The use of 'real', as opposed to synthetic, datasets in teaching adds interest and relevance to courses, and, if the
data are updated on a regular basis, ensures that the courses are pertinent to current issues. Students who gain their
experience of data analysis from the use of specially constructed data rarely have a good understanding of the complexity
of data analysis in the 'real' world. An appreciation of this complexity through the use of unadulterated data can give
appropriate training for applied careers. Students also have the opportunity to understand the rationale for collecting
data and can develop critical faculties to judge the strengths and weaknesses of particular data. Data can be chosen to be
of particular relevance to the subject being taught and thus can bring both substantive and methodological topics alive.
If access to the data is obtained via the Data Catalogue then information is also provided on the main publications resulting from
the data and thus students can use the data in conjunction with associated publications.
Documentation
Access is provided to both data and documentation, and increasingly the value of the documentation is being
recognised as a resource in its own right. It can be used to train students in data collection methods and to provide
model surveys which the students might copy or adapt.
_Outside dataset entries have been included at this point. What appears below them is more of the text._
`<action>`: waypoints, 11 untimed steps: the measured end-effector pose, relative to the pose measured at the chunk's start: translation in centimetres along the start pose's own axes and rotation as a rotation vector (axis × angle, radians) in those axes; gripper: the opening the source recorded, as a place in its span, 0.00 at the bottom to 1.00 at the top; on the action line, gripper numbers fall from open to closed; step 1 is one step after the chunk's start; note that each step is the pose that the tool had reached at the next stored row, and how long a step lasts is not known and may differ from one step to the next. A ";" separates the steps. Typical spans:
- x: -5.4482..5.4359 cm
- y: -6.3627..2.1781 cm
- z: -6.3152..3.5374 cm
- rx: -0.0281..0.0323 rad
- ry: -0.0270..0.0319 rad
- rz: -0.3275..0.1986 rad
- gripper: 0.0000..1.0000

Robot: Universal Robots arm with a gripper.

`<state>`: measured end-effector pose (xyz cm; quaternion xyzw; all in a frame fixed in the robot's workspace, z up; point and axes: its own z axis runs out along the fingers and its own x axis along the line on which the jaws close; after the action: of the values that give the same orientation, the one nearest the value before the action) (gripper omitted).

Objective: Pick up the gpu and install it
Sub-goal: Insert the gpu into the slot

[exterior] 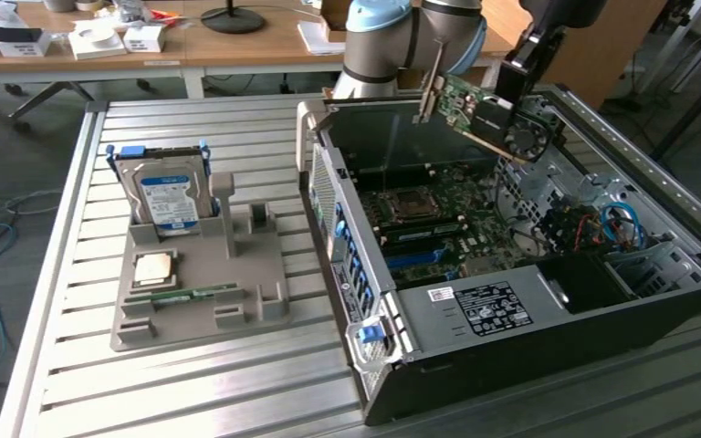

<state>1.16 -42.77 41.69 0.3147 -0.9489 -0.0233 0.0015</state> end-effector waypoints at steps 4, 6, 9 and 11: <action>0.0 0.00 0.00 -0.0006 0.0023 -0.050 0.27; 0.0 0.01 0.00 -0.0008 0.0034 -0.074 0.27; 0.0 0.01 0.00 -0.0012 0.0051 -0.112 0.27; 0.0 0.02 0.00 -0.0016 0.0063 -0.137 0.27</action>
<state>1.16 -42.75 41.69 0.3792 -0.9250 -0.0231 0.0031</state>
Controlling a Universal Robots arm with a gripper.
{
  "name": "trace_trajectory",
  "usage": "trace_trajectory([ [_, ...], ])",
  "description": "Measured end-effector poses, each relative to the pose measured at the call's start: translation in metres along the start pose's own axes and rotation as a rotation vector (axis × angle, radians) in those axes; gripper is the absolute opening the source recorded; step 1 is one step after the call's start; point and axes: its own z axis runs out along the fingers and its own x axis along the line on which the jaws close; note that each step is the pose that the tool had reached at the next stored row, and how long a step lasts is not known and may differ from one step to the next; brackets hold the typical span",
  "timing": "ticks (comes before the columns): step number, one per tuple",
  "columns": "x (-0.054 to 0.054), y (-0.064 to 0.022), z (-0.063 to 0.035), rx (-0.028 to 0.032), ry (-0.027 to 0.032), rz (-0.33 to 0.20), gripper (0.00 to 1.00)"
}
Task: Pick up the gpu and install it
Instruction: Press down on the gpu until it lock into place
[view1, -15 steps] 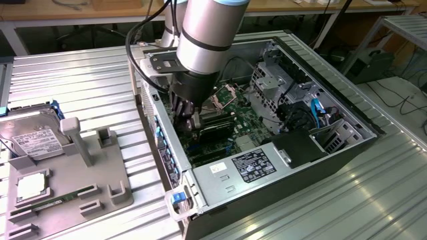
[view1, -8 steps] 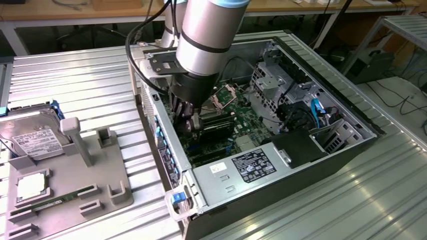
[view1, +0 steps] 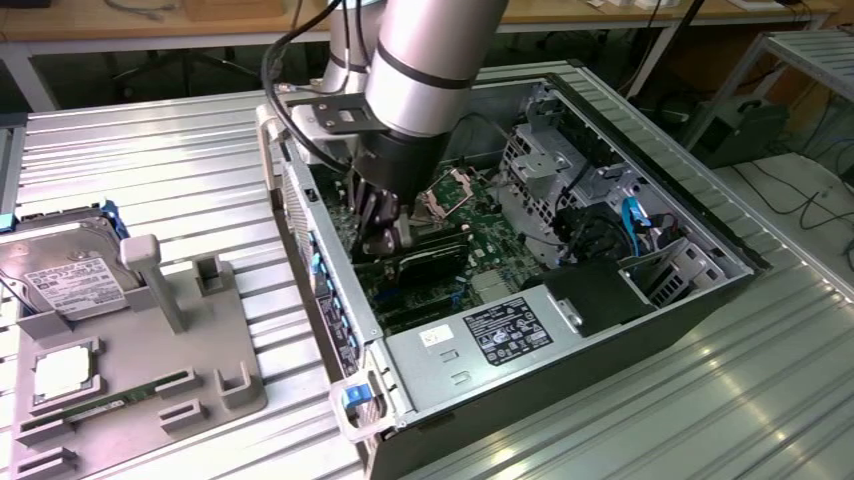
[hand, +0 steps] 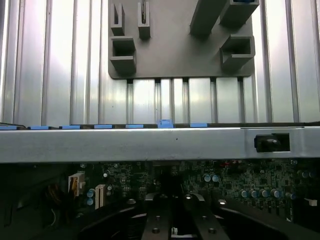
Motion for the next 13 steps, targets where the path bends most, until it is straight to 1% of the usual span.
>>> trace_trajectory([
  [1, -0.0001, -0.0004, -0.0015, -0.0013, 0.0002, 0.000, 0.11],
  [2, -0.0002, -0.0008, -0.0023, -0.0045, 0.0001, 0.000, 0.11],
  [3, -0.0002, -0.0010, -0.0025, -0.0119, -0.0001, 0.000, 0.11],
  [4, -0.0001, -0.0010, -0.0025, -0.0250, 0.0001, 0.000, 0.11],
  [5, -0.0001, -0.0009, -0.0026, -0.0399, 0.0003, 0.000, 0.11],
  [6, -0.0002, -0.0010, -0.0026, -0.0570, 0.0004, 0.001, 0.11],
  [7, -0.0002, -0.0010, -0.0026, -0.0724, 0.0006, 0.001, 0.11],
  [8, -0.0002, -0.0012, -0.0027, -0.0851, 0.0007, 0.001, 0.11],
  [9, -0.0002, -0.0017, -0.0028, -0.0939, 0.0008, 0.001, 0.11],
  [12, -0.0002, -0.0027, -0.0029, -0.0998, 0.0007, 0.001, 0.11],
  [13, -0.0002, -0.0041, -0.0031, -0.1068, 0.0006, 0.001, 0.11],
])
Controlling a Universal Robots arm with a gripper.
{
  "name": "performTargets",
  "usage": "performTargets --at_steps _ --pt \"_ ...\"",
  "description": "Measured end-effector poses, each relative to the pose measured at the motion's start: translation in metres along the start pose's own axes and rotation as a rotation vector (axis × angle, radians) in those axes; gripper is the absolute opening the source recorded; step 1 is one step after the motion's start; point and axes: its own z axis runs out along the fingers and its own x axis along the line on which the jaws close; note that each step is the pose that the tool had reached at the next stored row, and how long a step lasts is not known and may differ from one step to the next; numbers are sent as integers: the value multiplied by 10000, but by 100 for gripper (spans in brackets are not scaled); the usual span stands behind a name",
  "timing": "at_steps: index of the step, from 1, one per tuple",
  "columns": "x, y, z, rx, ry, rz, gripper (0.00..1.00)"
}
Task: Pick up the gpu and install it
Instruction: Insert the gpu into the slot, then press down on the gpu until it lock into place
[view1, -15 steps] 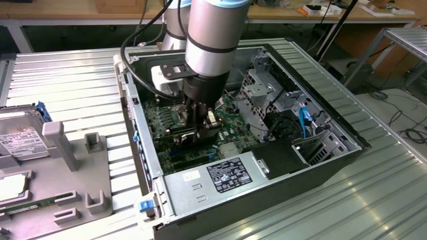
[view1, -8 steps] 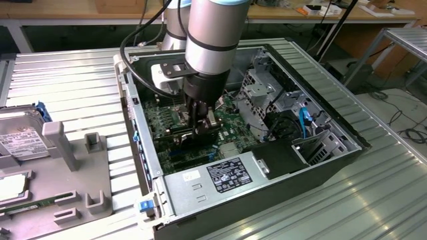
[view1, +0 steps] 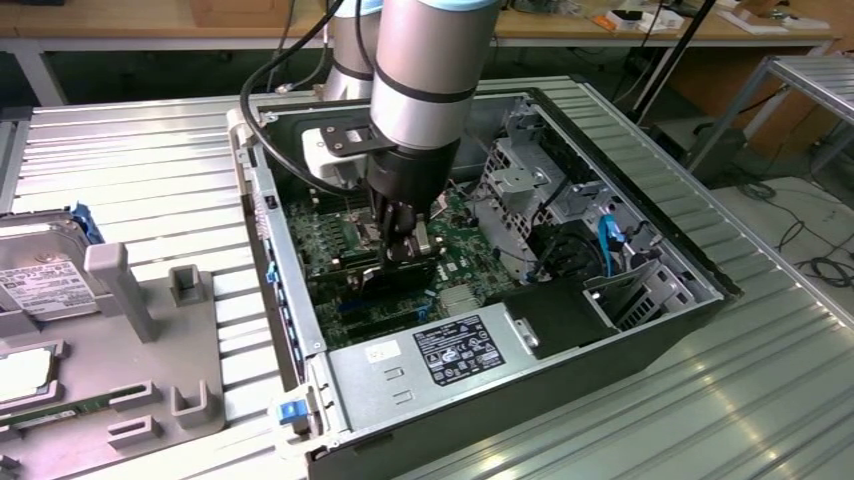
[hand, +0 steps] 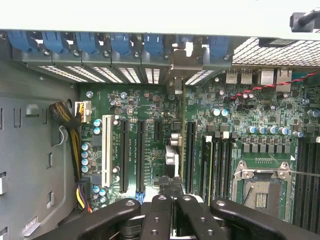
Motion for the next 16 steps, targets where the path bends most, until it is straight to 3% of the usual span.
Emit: performTargets --at_steps 12,16 --pt "-1 7 0 -1 2 2 11" --pt "-8 170 2 2 1 8 11"
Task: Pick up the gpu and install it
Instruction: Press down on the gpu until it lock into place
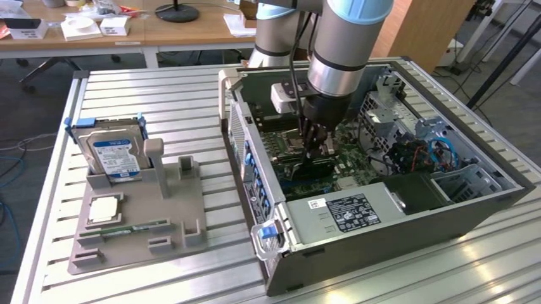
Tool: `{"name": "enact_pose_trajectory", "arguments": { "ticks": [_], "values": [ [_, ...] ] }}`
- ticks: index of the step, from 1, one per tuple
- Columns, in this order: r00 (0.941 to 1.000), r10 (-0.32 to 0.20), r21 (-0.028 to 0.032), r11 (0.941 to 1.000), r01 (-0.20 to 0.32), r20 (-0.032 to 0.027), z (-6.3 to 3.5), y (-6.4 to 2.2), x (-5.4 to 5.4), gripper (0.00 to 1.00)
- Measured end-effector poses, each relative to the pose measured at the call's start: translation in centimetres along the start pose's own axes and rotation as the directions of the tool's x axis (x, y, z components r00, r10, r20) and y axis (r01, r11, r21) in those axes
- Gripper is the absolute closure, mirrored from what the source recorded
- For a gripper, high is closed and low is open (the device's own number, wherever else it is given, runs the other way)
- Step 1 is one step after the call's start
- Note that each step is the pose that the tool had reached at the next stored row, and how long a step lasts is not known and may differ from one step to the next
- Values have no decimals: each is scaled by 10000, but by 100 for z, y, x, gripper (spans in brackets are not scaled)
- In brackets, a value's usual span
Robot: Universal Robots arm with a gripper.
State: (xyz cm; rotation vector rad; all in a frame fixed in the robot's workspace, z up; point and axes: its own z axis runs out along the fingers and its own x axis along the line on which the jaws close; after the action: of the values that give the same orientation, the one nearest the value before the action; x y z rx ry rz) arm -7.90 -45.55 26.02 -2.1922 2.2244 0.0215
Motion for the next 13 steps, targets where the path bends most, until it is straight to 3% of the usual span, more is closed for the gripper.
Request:
{"name": "enact_pose_trajectory", "arguments": {
  "ticks": [8,13],
  "values": [
    [10000,0,3,10000,0,7,-5,0,-1,90],
    [10000,1,2,10000,-1,3,-76,0,-2,90]
  ]
}}
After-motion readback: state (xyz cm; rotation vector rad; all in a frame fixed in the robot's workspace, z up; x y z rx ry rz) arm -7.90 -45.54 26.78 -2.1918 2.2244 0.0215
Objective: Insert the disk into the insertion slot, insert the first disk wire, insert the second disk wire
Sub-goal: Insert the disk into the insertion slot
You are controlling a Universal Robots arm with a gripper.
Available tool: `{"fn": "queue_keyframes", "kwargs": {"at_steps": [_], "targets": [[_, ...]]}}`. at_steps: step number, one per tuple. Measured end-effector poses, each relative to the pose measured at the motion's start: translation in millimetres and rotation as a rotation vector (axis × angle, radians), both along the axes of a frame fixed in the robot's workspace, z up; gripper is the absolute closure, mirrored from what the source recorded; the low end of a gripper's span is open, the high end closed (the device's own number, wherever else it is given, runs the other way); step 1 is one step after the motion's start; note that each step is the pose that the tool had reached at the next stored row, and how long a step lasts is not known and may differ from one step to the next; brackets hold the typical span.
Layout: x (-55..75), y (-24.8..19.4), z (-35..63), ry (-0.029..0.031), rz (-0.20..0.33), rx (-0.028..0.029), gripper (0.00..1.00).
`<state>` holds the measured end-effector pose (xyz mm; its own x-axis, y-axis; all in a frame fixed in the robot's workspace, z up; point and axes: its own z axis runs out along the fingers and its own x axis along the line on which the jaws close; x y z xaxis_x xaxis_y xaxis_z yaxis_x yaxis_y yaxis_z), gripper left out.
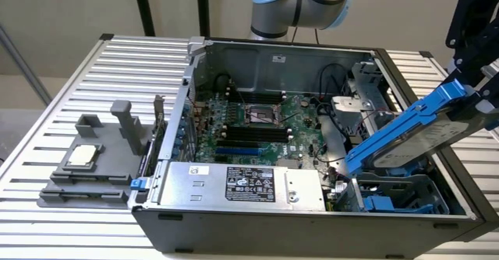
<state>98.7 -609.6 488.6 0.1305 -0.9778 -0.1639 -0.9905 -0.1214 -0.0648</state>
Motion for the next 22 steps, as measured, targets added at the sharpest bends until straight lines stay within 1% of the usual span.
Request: {"fn": "queue_keyframes", "kwargs": {"at_steps": [2,3,4,5,7,8,9,10,14,15,16,17,20,22], "targets": [[-0.1,-0.1,0.1,-0.0033,-0.019,0.0000,0.68],[-0.1,0.0,0.1,-0.0067,-0.025,0.0000,0.68],[0.0,0.0,0.1,-0.0131,-0.028,0.0000,0.68],[0.0,0.0,0.1,-0.0224,-0.030,0.0002,0.68],[-0.1,0.0,0.1,-0.0430,-0.033,0.0005,0.68],[-0.1,0.0,0.0,-0.0505,-0.035,0.0005,0.68],[-0.3,0.0,0.1,-0.0557,-0.036,0.0003,0.68],[-0.8,-0.1,0.1,-0.0594,-0.037,0.0003,0.68],[-3.7,-1.3,0.2,-0.0687,-0.040,-0.0005,0.68],[-4.1,-1.5,0.2,-0.0719,-0.041,-0.0014,0.68],[-4.4,-1.7,0.2,-0.0766,-0.042,-0.0029,0.68],[-4.5,-1.8,0.2,-0.0829,-0.043,-0.0056,0.68],[-4.9,-2.0,0.2,-0.1056,-0.047,-0.0167,0.68],[-5.9,-2.1,0.1,-0.1178,-0.049,-0.0243,0.68]]}}
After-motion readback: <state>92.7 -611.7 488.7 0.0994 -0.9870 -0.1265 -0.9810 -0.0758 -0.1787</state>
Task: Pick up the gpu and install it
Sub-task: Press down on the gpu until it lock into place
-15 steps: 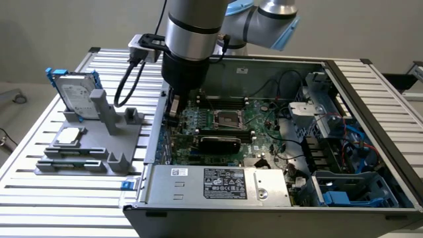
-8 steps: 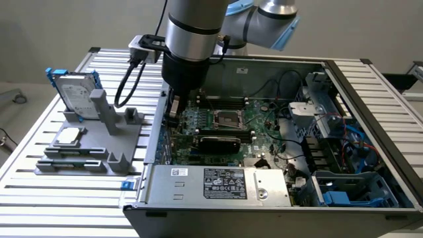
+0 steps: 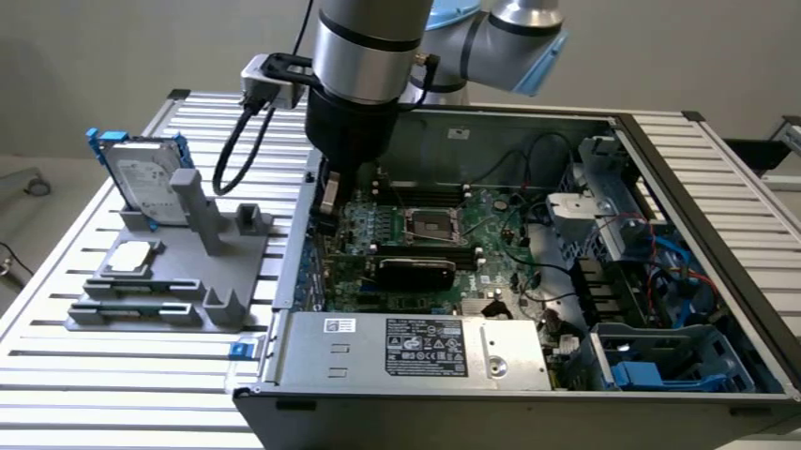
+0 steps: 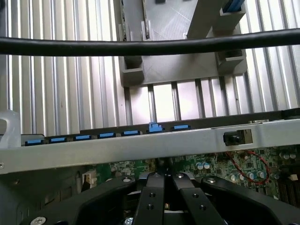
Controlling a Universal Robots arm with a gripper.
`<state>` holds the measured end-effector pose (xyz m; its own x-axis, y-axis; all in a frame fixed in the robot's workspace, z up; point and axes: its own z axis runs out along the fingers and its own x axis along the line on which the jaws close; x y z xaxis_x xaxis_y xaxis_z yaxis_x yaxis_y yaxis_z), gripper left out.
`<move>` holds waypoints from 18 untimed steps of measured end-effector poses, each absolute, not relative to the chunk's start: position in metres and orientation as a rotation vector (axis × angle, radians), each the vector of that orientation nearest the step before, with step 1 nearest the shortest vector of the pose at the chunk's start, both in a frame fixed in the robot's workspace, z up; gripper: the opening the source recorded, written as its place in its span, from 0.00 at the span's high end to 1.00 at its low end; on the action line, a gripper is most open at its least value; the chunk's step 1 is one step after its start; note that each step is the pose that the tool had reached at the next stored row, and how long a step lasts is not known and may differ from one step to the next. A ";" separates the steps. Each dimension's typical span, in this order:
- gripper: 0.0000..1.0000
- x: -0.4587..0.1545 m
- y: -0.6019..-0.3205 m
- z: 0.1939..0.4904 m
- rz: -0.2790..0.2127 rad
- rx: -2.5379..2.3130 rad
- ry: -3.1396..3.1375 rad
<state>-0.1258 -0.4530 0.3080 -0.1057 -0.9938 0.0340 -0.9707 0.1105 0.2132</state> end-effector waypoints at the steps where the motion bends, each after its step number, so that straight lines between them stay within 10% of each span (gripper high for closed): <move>1: 0.89 -0.125 -0.453 0.311 -0.205 1.978 -2.208; 11: 0.89 -0.107 -0.454 0.315 -0.192 2.007 -2.191; 18: 0.89 -0.107 -0.454 0.315 -0.074 2.105 -2.221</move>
<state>-0.1067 -0.4537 0.3151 -0.0525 -0.9983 0.0256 -0.9944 0.0546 0.0906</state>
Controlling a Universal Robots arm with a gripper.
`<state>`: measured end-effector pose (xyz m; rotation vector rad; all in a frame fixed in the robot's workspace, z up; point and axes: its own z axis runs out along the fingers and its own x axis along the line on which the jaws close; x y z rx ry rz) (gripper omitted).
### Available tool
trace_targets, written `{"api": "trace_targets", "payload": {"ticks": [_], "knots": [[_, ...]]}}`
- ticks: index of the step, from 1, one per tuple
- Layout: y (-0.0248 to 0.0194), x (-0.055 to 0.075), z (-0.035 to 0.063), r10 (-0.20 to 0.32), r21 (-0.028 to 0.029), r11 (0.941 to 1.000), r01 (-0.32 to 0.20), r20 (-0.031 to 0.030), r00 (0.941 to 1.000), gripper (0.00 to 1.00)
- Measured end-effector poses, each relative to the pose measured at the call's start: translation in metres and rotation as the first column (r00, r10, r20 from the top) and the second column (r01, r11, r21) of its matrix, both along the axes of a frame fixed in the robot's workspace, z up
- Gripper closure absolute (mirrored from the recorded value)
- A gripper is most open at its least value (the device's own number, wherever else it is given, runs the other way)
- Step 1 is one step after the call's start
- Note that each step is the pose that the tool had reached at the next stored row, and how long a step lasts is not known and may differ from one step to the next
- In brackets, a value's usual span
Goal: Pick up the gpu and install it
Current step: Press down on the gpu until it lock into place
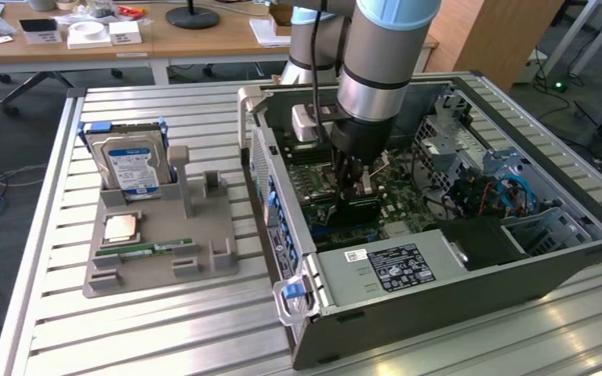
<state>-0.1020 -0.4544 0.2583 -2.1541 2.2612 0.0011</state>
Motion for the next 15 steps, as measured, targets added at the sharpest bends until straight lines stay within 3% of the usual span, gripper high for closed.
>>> {"api": "trace_targets", "payload": {"ticks": [15], "knots": [[0.0002, 0.0, 0.0004, 0.0, 0.0004, 1.0, 0.0, 0.0001, 1.0, 0.89]]}}
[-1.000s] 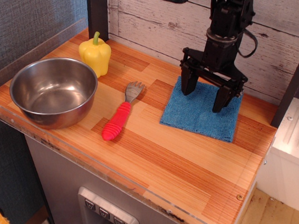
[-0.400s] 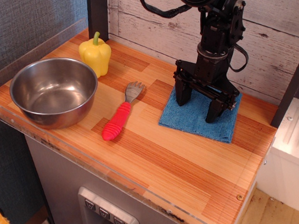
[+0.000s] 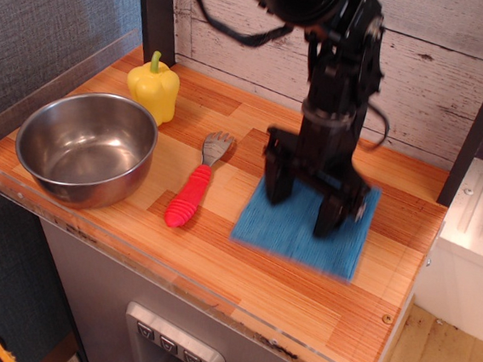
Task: Move the blue towel to the bottom right corner of the table.
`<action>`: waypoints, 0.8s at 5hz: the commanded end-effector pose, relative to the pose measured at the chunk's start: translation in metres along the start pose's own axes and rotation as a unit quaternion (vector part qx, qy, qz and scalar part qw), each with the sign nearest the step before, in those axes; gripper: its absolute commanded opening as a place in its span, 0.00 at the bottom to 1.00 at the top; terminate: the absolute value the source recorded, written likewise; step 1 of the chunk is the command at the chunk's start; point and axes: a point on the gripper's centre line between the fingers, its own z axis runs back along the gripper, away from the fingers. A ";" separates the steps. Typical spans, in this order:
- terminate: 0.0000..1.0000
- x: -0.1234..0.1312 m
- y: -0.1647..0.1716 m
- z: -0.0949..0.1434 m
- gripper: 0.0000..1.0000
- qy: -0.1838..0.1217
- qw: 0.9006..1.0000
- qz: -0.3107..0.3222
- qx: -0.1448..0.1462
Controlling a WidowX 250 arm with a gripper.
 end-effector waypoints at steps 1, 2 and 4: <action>0.00 -0.039 -0.023 0.015 1.00 -0.025 0.998 -0.057 0.024; 0.00 -0.043 -0.022 0.014 1.00 -0.028 0.997 -0.066 0.033; 0.00 -0.025 -0.013 0.075 1.00 -0.114 0.992 -0.055 0.004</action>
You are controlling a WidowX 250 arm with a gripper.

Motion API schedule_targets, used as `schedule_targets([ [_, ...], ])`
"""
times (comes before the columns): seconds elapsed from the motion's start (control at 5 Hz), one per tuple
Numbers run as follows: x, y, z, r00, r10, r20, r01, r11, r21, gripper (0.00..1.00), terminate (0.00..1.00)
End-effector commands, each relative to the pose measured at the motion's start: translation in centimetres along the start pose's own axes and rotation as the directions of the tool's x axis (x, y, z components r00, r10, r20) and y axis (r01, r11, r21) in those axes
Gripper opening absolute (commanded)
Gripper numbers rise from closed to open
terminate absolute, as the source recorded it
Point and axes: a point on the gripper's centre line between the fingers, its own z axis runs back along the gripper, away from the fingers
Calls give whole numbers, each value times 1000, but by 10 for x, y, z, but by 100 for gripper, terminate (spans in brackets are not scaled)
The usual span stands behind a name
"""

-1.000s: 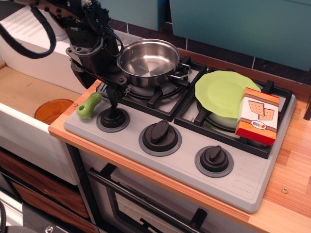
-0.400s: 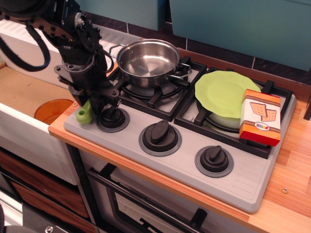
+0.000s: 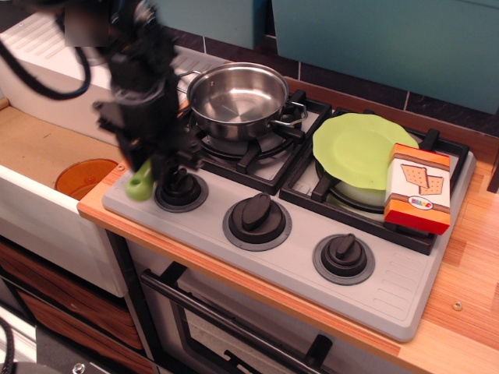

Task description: Put crackerbox on plate and spatula in pot or pan on stove

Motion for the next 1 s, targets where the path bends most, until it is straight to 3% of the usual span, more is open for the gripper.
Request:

For example, it might be feasible to involve students in conducting
their own mini British Social Attitudes Survey and then comparing their results
with the main survey.
Substantive research
The Data Catalogue contains a rich source of demographic, behavioural and attitudinal data with which to address many substantive
topics. Such data may be used in conjunction with the main publications arising from the analysis conducted by the study's
originators. Students could be asked to replicate research already conducted, to extend this research or to examine the data
from an entirely different perspective. By using the data directly, students gain a good appreciation of the limitations and
variations amongst different measures. For example, they might work through the method of calculating the weights for the
retail price index or they might explore the relationship between the estimate of unemployment arising from the
Labour Force Survey and that from unemployment benefit claimant counts. Several
datasets are good sources for comparative analysis, most notably the
Eurobarometer
Survey Series conducted across all EU
countries simultaneously using the same questionnaires, and the
International Social Survey
Programme in which an identical core of questions are included in surveys in twenty-two countries. Students may find the
British Social Attitudes Survey of particular interest since the topics change in each annual survey but are repeated
periodically, thus enabling the analysis of the change in attitudes over time. There is an annual report which provides
excellent material for further exploration by students at a range of levels of statistical expertise. In fact, a large
number of data sources in the Data Catalogue permit the exploration of change over time, including change in the demographic or
other aspects of the structure of society, change in behavioural patterns or in attitudes. Longitudinal data can result
from a number of different designs - fresh cross-sectional designs such as the British Social Attitudes Survey; panels such
as the British Household Panel Survey; rotating panels such as the
Labour Force Survey; and cohorts such as the
National Child Development Study. Such material can thus be used for an exploration of the various methods of collecting
data over time and their implications for the analysis and interpretation of both point-in-time estimates and estimates of
change.
Methodological issues
As indicated above, there are rich veins of data to be tapped to assist in the teaching of the analysis of data and their
use particularly within the policy process. In addition, the data can be used in teaching about various methodological
issues connected with the collection of data. The potential is substantial and the list here does not aim to be
comprehensive but is intended to give a flavour of what might be done:
- Sample size
Students could be asked to explore the relationship between sample size and precision using a small number of key datasets
or to discuss why different datasets are based on very different sample sizes.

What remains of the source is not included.